🤖 AI Summary
This study addresses the challenge of applying unstructured text data directly to psychometric analysis. We propose a novel paradigm wherein documents are treated as respondents and words as test items; context-aware word embeddings are extracted using encoder-only Transformer models to construct contextualized response data. Subsequently, multivariate factor analytic techniques—including exploratory factor analysis and bifactor modeling—are employed to uncover latent knowledge dimensions and structural patterns. Our key contribution lies in the first systematic integration of large language model–generated contextual embeddings into a psychometric framework, enabling naturalistic, interpretable measurement of semantic variation in text. Experiments on the Wiki STEM corpus successfully identify coherent, interpretable knowledge dimensions, demonstrating the method’s validity and generalizability for text analysis in education, psychology, and legal domains.
📝 Abstract
This research introduces a novel psychometric method for analyzing textual data using large language models. By leveraging contextual embeddings to create contextual scores, we transform textual data into response data suitable for psychometric analysis. Treating documents as individuals and words as items, this approach provides a natural psychometric interpretation under the assumption that certain keywords, whose contextual meanings vary significantly across documents, can effectively differentiate documents within a corpus. The modeling process comprises two stages: obtaining contextual scores and performing psychometric analysis.

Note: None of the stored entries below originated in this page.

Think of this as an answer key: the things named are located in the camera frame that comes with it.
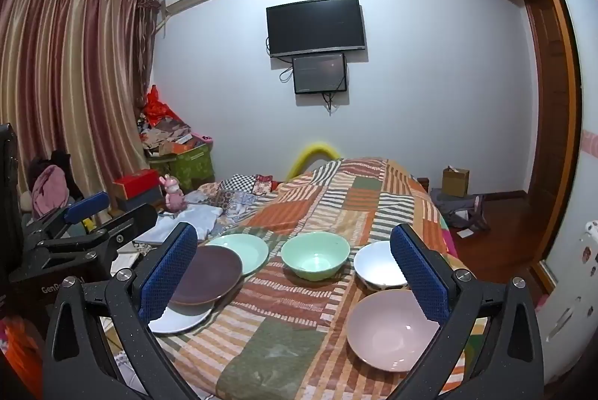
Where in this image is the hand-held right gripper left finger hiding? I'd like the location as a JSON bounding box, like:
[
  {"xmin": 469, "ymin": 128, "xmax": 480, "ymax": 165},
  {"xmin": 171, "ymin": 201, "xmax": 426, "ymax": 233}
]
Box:
[{"xmin": 42, "ymin": 221, "xmax": 201, "ymax": 400}]

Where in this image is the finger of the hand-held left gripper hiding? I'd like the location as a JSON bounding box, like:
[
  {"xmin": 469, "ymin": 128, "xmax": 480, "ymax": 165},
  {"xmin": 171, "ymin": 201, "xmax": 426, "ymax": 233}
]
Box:
[
  {"xmin": 35, "ymin": 203, "xmax": 158, "ymax": 261},
  {"xmin": 25, "ymin": 192, "xmax": 110, "ymax": 242}
]

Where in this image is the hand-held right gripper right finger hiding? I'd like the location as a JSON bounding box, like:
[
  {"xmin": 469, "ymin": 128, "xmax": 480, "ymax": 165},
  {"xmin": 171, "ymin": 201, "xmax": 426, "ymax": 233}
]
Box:
[{"xmin": 388, "ymin": 223, "xmax": 545, "ymax": 400}]

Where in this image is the purple plate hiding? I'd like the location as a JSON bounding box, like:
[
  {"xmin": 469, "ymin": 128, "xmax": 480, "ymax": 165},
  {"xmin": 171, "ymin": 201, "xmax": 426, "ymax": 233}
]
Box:
[{"xmin": 168, "ymin": 245, "xmax": 244, "ymax": 307}]

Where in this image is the white bowl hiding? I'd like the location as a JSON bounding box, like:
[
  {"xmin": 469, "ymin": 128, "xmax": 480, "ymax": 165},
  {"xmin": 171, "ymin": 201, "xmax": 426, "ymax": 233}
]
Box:
[{"xmin": 353, "ymin": 240, "xmax": 409, "ymax": 291}]

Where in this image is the white plate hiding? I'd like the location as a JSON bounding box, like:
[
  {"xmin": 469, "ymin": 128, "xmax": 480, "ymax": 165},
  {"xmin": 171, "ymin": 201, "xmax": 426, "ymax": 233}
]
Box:
[{"xmin": 148, "ymin": 302, "xmax": 216, "ymax": 334}]

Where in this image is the pink bowl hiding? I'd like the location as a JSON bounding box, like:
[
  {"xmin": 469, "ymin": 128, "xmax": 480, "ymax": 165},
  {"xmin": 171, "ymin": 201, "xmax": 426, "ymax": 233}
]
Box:
[{"xmin": 346, "ymin": 289, "xmax": 444, "ymax": 373}]

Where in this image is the green plate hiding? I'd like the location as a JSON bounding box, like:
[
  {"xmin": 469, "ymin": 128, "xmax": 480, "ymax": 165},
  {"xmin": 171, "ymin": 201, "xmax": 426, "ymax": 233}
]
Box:
[{"xmin": 206, "ymin": 233, "xmax": 270, "ymax": 277}]

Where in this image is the green bowl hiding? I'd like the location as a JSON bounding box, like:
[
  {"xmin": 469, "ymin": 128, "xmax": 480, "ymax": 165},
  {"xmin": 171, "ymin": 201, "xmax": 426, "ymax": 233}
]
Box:
[{"xmin": 280, "ymin": 232, "xmax": 351, "ymax": 282}]

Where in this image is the grey box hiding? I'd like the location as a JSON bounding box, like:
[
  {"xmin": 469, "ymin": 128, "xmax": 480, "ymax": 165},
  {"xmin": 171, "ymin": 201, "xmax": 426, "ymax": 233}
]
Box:
[{"xmin": 116, "ymin": 189, "xmax": 163, "ymax": 212}]

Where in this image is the red box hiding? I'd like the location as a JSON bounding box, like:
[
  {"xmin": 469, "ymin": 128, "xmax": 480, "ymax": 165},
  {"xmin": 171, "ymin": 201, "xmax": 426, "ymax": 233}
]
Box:
[{"xmin": 112, "ymin": 169, "xmax": 162, "ymax": 200}]

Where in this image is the pink cloth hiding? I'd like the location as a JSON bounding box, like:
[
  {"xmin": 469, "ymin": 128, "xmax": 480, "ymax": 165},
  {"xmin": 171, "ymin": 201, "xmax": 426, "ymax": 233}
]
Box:
[{"xmin": 30, "ymin": 165, "xmax": 71, "ymax": 216}]

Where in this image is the pink plush toy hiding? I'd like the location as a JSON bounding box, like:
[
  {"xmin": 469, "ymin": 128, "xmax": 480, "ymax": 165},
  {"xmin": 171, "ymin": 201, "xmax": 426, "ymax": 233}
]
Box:
[{"xmin": 160, "ymin": 174, "xmax": 188, "ymax": 211}]

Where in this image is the light blue cloth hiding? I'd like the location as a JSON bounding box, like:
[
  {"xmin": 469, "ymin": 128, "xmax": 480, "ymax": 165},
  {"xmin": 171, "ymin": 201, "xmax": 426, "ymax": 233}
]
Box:
[{"xmin": 156, "ymin": 204, "xmax": 225, "ymax": 242}]

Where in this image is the grey cloth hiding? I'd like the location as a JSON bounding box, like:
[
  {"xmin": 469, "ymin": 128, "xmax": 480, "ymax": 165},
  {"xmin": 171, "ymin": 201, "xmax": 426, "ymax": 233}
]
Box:
[{"xmin": 430, "ymin": 187, "xmax": 491, "ymax": 233}]

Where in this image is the green cardboard box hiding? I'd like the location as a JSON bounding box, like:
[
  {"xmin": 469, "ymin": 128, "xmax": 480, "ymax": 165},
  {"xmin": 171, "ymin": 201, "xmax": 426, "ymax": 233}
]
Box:
[{"xmin": 149, "ymin": 143, "xmax": 216, "ymax": 190}]

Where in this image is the pile of cardboard clutter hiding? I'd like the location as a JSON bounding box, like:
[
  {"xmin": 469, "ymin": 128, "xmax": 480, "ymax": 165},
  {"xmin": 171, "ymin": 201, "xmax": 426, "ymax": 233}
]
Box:
[{"xmin": 138, "ymin": 115, "xmax": 216, "ymax": 158}]

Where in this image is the white printed bed sheet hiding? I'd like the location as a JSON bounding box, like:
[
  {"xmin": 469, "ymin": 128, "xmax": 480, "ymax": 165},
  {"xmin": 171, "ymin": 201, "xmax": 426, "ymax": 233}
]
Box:
[{"xmin": 100, "ymin": 316, "xmax": 143, "ymax": 387}]

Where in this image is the brown cardboard box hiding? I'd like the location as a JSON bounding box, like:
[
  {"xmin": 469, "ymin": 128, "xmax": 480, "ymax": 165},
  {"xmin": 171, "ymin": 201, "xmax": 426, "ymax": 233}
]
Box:
[{"xmin": 442, "ymin": 165, "xmax": 470, "ymax": 198}]

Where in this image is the checkered patterned quilt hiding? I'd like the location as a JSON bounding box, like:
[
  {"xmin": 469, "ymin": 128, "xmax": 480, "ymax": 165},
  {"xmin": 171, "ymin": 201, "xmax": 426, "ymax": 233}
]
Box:
[{"xmin": 187, "ymin": 173, "xmax": 286, "ymax": 218}]

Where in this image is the red plastic bag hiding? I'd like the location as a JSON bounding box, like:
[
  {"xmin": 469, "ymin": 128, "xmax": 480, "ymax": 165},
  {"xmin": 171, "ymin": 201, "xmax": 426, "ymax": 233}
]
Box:
[{"xmin": 142, "ymin": 85, "xmax": 181, "ymax": 125}]

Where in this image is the striped brown curtain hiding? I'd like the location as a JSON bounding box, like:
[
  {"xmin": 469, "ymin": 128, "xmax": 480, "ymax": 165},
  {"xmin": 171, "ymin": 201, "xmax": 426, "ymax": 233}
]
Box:
[{"xmin": 0, "ymin": 0, "xmax": 160, "ymax": 214}]

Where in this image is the orange striped patchwork blanket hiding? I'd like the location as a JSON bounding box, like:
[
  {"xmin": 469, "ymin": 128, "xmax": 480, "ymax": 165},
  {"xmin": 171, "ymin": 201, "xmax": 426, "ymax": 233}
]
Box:
[{"xmin": 154, "ymin": 157, "xmax": 472, "ymax": 400}]

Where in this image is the white cabinet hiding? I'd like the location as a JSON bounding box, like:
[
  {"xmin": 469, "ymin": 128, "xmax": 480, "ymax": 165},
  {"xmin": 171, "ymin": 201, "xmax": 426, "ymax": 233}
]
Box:
[{"xmin": 537, "ymin": 124, "xmax": 598, "ymax": 387}]

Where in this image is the yellow hoop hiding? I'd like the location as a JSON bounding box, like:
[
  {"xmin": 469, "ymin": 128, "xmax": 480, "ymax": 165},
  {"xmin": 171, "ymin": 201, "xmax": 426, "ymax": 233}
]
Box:
[{"xmin": 286, "ymin": 142, "xmax": 340, "ymax": 181}]

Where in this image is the wooden wardrobe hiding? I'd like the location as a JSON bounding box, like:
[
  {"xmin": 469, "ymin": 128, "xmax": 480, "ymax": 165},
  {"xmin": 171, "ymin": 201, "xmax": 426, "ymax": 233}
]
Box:
[{"xmin": 451, "ymin": 0, "xmax": 585, "ymax": 289}]

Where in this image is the black screen cable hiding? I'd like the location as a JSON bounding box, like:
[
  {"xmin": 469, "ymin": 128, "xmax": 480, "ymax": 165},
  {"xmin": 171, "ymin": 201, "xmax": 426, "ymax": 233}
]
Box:
[
  {"xmin": 266, "ymin": 36, "xmax": 295, "ymax": 83},
  {"xmin": 322, "ymin": 91, "xmax": 342, "ymax": 117}
]

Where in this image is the small black wall monitor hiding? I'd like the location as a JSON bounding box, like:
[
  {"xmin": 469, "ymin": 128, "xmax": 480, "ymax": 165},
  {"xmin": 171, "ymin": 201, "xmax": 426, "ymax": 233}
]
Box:
[{"xmin": 292, "ymin": 53, "xmax": 348, "ymax": 95}]

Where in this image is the black wall television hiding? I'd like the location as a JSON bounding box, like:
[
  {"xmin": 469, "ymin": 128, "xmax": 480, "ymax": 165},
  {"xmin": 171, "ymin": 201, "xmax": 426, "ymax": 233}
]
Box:
[{"xmin": 266, "ymin": 0, "xmax": 366, "ymax": 58}]

In the first stage, we utilize natural language processing techniques and encoder based transformer models to identify common keywords and generate contextual scores. In the second stage, we employ various types of factor analysis, including exploratory and bifactor models, to extract and define latent factors, determine factor correlations, and identify the most significant words associated with each factor. Applied to the Wiki STEM corpus, our experimental results demonstrate the method's potential to uncover latent knowledge dimensions and patterns within textual data. This approach not only enhances the psychometric analysis of textual data but also holds promise for applications in fields rich in textual information, such as education, psychology, and law.